ABOUT THIS EXERCISE:
Below are lines of records; copy exactly those from the one containing "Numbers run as" through the one containing "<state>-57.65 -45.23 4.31", leaving the pictures behind.

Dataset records
=-=-=-=-=

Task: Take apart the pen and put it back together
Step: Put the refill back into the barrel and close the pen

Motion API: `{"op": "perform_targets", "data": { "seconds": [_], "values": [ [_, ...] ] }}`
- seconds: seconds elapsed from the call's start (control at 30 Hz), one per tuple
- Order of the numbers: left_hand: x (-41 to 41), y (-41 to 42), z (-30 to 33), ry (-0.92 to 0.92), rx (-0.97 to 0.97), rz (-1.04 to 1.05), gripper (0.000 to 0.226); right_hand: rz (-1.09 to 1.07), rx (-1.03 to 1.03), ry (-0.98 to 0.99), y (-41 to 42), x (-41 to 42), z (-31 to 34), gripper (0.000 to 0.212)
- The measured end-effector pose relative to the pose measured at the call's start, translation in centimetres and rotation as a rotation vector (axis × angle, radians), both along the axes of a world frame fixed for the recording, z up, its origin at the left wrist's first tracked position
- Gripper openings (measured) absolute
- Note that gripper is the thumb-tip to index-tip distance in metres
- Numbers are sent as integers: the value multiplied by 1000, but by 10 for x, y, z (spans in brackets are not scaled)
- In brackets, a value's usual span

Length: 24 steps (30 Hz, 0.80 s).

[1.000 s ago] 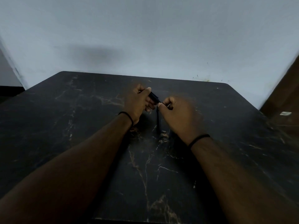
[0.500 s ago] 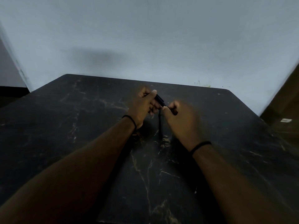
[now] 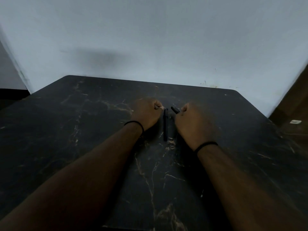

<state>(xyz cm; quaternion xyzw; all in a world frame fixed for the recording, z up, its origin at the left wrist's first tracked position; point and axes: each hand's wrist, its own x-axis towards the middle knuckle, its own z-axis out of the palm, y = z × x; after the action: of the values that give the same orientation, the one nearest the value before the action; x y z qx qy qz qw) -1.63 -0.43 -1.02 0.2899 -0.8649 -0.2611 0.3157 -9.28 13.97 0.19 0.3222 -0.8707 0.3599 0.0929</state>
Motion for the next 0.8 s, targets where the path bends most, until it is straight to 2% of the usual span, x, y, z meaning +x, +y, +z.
{"op": "perform_targets", "data": {
  "seconds": [0.1,0.3,0.5,0.6,0.8],
  "values": [
    [0,0,-1,-63,-65,-9,29,5,51,-27,-4,2,-5,8],
    [-1,6,1,-175,-102,-65,36,87,103,-8,-10,4,-10,18],
    [-1,6,1,-205,-111,-80,39,148,103,-22,-11,6,-12,15],
    [-1,5,1,-197,-83,-84,37,154,126,3,-12,5,-12,14],
    [-1,0,0,-179,-67,-89,17,192,86,26,-11,6,-11,15]
  ]
}}
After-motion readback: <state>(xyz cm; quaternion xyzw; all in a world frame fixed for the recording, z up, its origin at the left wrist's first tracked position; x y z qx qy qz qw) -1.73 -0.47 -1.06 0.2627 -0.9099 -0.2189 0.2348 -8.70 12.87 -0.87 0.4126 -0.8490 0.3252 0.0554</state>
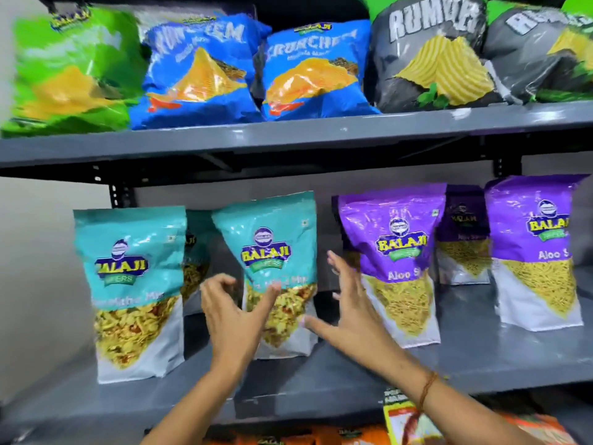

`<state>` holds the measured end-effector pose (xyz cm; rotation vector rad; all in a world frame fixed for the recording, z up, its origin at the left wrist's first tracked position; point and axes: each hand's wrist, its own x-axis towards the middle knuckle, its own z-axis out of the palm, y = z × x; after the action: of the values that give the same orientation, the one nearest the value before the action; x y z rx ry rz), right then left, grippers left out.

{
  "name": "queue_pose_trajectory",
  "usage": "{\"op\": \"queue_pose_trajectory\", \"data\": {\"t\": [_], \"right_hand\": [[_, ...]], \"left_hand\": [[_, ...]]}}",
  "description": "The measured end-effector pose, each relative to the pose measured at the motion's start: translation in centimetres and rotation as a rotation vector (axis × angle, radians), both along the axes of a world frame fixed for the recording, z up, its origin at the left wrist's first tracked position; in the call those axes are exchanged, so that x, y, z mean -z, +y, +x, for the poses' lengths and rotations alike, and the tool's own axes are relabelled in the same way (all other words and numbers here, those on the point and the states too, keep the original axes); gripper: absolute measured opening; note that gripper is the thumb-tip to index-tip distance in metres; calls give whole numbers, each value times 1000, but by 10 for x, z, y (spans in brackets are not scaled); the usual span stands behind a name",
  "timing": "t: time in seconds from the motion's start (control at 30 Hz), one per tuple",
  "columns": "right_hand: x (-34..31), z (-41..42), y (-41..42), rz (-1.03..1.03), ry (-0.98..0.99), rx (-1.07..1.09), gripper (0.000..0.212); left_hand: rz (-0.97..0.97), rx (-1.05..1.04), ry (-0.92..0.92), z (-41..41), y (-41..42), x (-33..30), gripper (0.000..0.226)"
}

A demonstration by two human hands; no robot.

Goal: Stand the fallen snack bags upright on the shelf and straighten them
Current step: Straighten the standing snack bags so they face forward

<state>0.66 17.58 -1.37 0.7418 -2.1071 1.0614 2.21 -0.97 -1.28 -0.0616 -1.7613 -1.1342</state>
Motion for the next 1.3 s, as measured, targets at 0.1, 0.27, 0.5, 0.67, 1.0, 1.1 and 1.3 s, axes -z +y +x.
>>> {"op": "queue_pose_trajectory", "data": {"t": [0.1, 0.27, 0.5, 0.67, 1.0, 1.1, 1.3], "right_hand": [[2, -25, -23, -60, -346, -28, 127], [23, -51, -30, -178, -658, -161, 139], [44, -66, -32, -222, -733, -237, 94], [39, -65, -32, -197, -751, -288, 83], [42, -67, -29, -155, -761, -367, 97], [34, -59, -32, -108, -629, -274, 107], [-1, -8, -81, -336, 97, 100, 102]], "left_hand": [[20, 187, -296, -17, -29, 5, 118], [21, 611, -649, -41, -53, 23, 101], [-55, 601, -675, -53, -69, 33, 78], [-56, 556, -634, -44, -71, 34, 75], [12, 533, -666, -34, -66, 37, 92], [11, 457, -620, -22, -63, 33, 104], [-105, -67, 66, 26, -94, -4, 67]]}}
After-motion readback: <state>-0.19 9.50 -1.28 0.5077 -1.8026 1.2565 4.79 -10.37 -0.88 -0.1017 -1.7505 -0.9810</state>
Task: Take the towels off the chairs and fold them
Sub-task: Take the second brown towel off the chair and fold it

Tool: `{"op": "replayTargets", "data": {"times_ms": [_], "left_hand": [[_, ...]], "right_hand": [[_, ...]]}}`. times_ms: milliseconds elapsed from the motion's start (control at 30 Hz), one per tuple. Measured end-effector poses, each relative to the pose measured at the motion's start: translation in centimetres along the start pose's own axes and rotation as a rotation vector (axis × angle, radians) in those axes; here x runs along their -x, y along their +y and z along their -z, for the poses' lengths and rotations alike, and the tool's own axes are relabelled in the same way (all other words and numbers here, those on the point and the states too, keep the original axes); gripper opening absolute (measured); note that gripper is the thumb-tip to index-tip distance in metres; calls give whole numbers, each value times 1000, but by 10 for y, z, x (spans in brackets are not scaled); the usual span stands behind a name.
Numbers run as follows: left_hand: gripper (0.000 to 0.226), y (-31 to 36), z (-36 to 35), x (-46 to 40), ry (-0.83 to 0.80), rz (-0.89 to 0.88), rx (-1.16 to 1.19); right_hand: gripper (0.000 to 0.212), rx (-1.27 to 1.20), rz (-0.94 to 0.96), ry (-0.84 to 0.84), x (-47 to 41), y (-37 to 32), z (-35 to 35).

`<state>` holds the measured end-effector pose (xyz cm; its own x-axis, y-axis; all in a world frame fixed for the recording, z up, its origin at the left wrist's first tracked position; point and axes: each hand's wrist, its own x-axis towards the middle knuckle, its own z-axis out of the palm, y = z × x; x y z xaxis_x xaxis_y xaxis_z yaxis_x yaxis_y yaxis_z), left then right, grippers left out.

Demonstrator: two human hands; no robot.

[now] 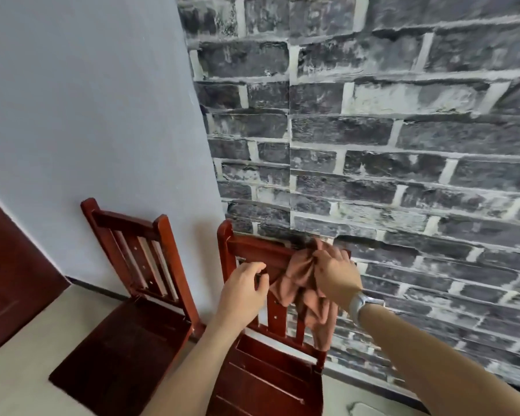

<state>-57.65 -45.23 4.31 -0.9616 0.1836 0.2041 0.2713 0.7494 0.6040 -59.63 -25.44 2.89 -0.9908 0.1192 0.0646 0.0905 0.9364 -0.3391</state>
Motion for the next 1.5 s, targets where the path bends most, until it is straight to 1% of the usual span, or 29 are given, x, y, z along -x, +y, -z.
{"op": "replayTargets", "data": {"times_ms": [67,133,167,200,233,300,333,400,467,500,600,667,700,733,767,867,933,1000,1100,1133,1200,1267,1367,1433,1500], "left_hand": [[33,-22,1,-17,-19,-5,-22],[33,-42,1,-36,-48,-65,-69],[35,-51,0,-46,-75,-111,-94],[37,-60,-1,-56,-111,-158,-115],[38,-67,-2,-64,-157,-198,-133],[42,-80,-5,-80,-246,-264,-165],[43,-85,-7,-88,-282,-291,-175],[45,-91,-10,-101,-330,-327,-155],[48,-93,-11,-110,-371,-356,-95],[50,-91,-12,-112,-401,-374,-49],[62,-77,-13,-108,-530,-446,105],[71,-63,-15,-99,-611,-520,157],[72,-55,-18,-95,-630,-570,169],[68,-46,-22,-90,-632,-614,196],[58,-35,-25,-85,-633,-639,248],[20,2,-32,-71,-633,-587,435],[11,25,-33,-67,-623,-568,496],[9,46,-29,-70,-614,-573,501],[8,73,-18,-80,-624,-663,484],[7,83,-13,-83,-628,-691,481],[6,100,-4,-87,-637,-697,503],[8,116,5,-90,-628,-665,581],[9,134,18,-92,-559,-690,611],[11,140,24,-95,-515,-730,571],[12,142,31,-100,-433,-766,485]], "right_hand": [[50,121,3,-31,-19,-6,-12],[64,268,-11,-115,-33,-8,-23],[67,339,-21,-140,-38,-9,-29],[65,397,-32,-145,-40,-10,-34],[58,433,-46,-126,-42,-12,-37],[44,454,-83,-49,-46,-17,-41],[40,445,-102,-20,-48,-21,-41],[38,363,-149,22,-50,-28,-36],[43,180,-248,51,-45,-34,-29],[42,81,-300,62,-38,-35,-26],[27,-170,-398,94,-6,-30,-16],[21,-300,-466,87,18,-27,-2],[17,-345,-487,75,29,-27,6],[13,-375,-492,70,40,-26,15],[13,-392,-489,75,50,-25,25],[30,-394,-514,124,76,-23,57],[31,-360,-549,171,93,-18,76],[29,-330,-572,252,109,-9,92],[9,-261,-582,353,125,-3,116],[8,-230,-570,382,127,-3,124],[8,-174,-520,439,128,-4,140],[5,-144,-473,492,127,-5,155],[15,-166,-387,587,130,-6,174],[17,-141,-322,567,133,-9,180],[17,-92,-312,465,134,-9,185]]}}
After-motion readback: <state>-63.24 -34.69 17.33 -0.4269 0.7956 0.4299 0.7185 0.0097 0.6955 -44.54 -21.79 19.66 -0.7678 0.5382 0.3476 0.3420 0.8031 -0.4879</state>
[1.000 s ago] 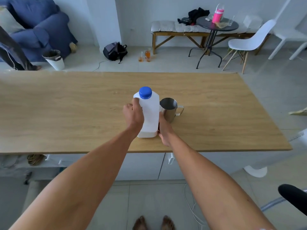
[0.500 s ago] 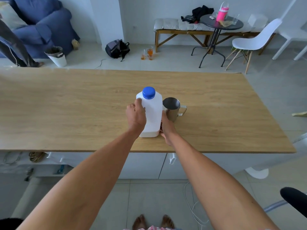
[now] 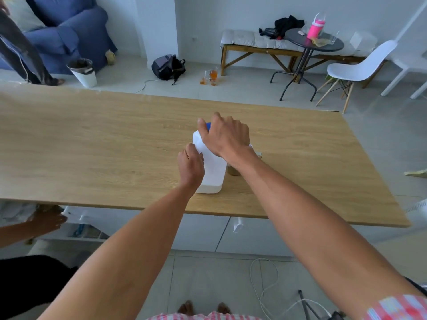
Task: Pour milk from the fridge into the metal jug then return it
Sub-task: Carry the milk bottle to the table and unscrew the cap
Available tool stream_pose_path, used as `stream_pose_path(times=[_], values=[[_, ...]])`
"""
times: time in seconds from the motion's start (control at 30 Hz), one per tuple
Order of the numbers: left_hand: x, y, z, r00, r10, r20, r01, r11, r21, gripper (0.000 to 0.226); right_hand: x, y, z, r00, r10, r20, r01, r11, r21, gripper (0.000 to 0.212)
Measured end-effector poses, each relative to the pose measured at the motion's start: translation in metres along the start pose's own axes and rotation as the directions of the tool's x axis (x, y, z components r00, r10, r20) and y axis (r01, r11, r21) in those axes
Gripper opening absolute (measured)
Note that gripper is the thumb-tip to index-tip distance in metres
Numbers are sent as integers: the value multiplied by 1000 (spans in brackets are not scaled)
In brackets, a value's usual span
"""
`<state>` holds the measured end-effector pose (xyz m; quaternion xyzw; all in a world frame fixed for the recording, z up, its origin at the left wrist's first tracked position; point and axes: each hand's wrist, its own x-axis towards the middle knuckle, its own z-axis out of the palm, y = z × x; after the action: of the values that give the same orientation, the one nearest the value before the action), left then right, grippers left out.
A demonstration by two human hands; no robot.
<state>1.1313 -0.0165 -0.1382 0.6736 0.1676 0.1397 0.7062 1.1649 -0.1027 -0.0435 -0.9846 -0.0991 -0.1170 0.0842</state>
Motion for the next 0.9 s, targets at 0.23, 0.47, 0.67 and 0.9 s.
stream_pose_path(times=[0.23, 0.47, 0.67, 0.9], values=[[2, 1, 6, 993, -22, -113, 29, 998, 61, 32, 14, 9, 12, 943, -327, -57, 312, 932, -184, 41], [2, 8, 9, 986, 98, -136, -69, 977, 203, 21, 28, 19, 12, 869, -492, -62, 483, 868, -118, 36], [4, 7, 13, 976, 92, -199, -59, 985, 165, 47, 35, 24, 16, 841, -533, -99, 525, 846, -95, 35], [2, 9, 14, 978, 89, -186, -68, 991, 116, 39, 40, 26, 22, 824, -553, -125, 553, 832, -35, 37]])
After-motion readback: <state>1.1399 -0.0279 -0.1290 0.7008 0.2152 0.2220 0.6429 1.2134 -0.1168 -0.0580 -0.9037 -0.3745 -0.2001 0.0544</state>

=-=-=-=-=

RESPONSE TO THE TASK:
Numbers run as follows: left_hand: gripper (0.000 to 0.226), y (-31 to 36), z (-36 to 35), x (-46 to 40), ry (-0.83 to 0.80), rz (-0.89 to 0.88), rx (-1.16 to 1.19); right_hand: gripper (0.000 to 0.212), rx (-1.27 to 1.20), rz (-0.94 to 0.96), ry (-0.84 to 0.84), x (-47 to 41), y (-37 to 32), z (-35 to 35).

`<state>` holds the measured end-effector pose (xyz cm; its own x-axis, y-axis; all in a world frame fixed for the recording, z up, its origin at the left wrist's first tracked position; point and axes: each hand's wrist, its own x-axis towards the middle knuckle, its own z-axis out of the palm, y = z × x; x y z xaxis_x xaxis_y xaxis_z yaxis_x yaxis_y yaxis_z), left then right, grippers left out.

Demonstrator: two human hands; no robot.

[now] 

<state>-57.65 -45.23 4.31 -0.9616 0.1836 0.2041 0.2713 0.7494 0.6040 -59.63 -25.44 2.89 -0.9908 0.1192 0.0646 0.0905 0.9364 -0.3391</state>

Nothing further is required of this output.